▸ Your objective:
Only one stretch of the data below is wanted: the lines starting at the one with "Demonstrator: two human" and ending at the one with "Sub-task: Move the", both included, given again exactly.

⟨

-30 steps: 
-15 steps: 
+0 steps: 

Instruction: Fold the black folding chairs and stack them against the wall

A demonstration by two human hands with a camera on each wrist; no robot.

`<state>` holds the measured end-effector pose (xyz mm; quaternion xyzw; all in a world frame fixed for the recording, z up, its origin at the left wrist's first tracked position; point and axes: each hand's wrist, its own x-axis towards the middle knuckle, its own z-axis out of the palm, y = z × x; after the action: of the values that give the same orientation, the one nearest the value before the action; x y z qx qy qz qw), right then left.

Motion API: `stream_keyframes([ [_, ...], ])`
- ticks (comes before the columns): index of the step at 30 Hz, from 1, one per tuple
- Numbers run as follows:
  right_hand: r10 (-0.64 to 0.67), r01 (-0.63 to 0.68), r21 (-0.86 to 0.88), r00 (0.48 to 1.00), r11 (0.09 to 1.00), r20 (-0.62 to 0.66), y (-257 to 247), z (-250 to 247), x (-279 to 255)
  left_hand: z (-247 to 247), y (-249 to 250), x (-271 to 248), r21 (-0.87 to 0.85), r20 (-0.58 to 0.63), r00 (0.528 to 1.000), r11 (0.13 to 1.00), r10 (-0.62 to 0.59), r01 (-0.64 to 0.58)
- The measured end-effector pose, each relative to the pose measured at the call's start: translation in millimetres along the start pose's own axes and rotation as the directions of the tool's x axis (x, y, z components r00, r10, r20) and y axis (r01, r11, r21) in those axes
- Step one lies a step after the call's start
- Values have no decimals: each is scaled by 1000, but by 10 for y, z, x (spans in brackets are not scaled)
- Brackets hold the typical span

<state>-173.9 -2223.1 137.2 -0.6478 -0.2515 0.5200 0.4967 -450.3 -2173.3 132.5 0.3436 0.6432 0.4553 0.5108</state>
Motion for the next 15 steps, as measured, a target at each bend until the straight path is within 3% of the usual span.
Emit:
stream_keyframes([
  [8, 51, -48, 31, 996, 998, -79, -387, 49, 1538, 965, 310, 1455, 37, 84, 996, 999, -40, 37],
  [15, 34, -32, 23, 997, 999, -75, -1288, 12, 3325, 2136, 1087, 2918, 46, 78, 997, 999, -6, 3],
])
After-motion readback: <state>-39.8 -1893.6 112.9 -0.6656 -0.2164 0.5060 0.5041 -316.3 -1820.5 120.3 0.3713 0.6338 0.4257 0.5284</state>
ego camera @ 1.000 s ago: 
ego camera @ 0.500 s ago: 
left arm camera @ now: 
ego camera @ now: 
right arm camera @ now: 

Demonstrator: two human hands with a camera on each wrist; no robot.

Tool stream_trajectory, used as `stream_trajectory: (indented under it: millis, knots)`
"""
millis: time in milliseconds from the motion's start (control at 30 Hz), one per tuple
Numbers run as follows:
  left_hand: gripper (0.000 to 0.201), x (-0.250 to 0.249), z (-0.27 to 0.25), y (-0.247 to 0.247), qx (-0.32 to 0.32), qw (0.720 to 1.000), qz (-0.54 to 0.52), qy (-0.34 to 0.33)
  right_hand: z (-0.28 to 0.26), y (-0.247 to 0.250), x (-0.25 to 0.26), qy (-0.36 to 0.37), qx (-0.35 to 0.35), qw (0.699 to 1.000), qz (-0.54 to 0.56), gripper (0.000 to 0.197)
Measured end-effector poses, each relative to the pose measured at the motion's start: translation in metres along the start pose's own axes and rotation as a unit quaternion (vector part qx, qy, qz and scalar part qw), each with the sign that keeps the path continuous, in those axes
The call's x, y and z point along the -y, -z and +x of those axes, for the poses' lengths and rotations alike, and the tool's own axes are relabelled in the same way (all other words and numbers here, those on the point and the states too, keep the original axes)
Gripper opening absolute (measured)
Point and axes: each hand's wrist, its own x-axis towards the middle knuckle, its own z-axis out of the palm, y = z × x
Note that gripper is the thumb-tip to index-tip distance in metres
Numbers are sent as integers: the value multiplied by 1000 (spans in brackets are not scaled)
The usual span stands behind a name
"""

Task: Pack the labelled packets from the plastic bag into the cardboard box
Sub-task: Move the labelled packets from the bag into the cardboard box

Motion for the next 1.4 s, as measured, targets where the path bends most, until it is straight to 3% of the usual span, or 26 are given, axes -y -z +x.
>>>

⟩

▸ Exercise solution:
Demonstrator: two human hands with a camera on each wrist; no robot.

Tool stream_trajectory, used as `stream_trajectory: (indented under it: millis, knots)`
"""
millis: time in milliseconds from the motion's start (control at 30 Hz), one per tuple
Numbers run as follows:
  left_hand: gripper (0.000 to 0.201), x (-0.250 to 0.249), z (-0.27 to 0.25), y (-0.247 to 0.247), qx (-0.32 to 0.32), qw (0.720 to 1.000), qz (-0.54 to 0.52), qy (-0.34 to 0.33)
  right_hand: z (-0.28 to 0.26), y (-0.247 to 0.250), x (-0.25 to 0.26), qy (-0.36 to 0.37), qx (-0.35 to 0.35), qw (0.699 to 1.000), qz (-0.54 to 0.56), gripper (0.000 to 0.197)
Measured end-effector poses, each relative to the pose measured at the motion's start: translation in metres along the start pose's own axes and rotation as a unit quaternion (vector part qx, qy, qz and scalar part qw), each with the sign that keeps the path continuous, in those axes
The call's x, y and z point along the -y, -z and +x of those axes, for the poses' lengths and rotations alike, and the tool's own axes are relabelled in the same way (all other words and numbers here, those on the point and the states too, keep the original axes)
Gripper opening absolute (measured)
Point and axes: each hand's wrist, its own x-axis towards the middle knuckle, its own z-axis out of the palm, y = z × x
Note that gripper is the thumb-tip to index-tip distance in metres
Numbers are sent as integers: the value multiplied by 1000 (spans in brackets are not scaled)
The usual span stands behind a name
"""

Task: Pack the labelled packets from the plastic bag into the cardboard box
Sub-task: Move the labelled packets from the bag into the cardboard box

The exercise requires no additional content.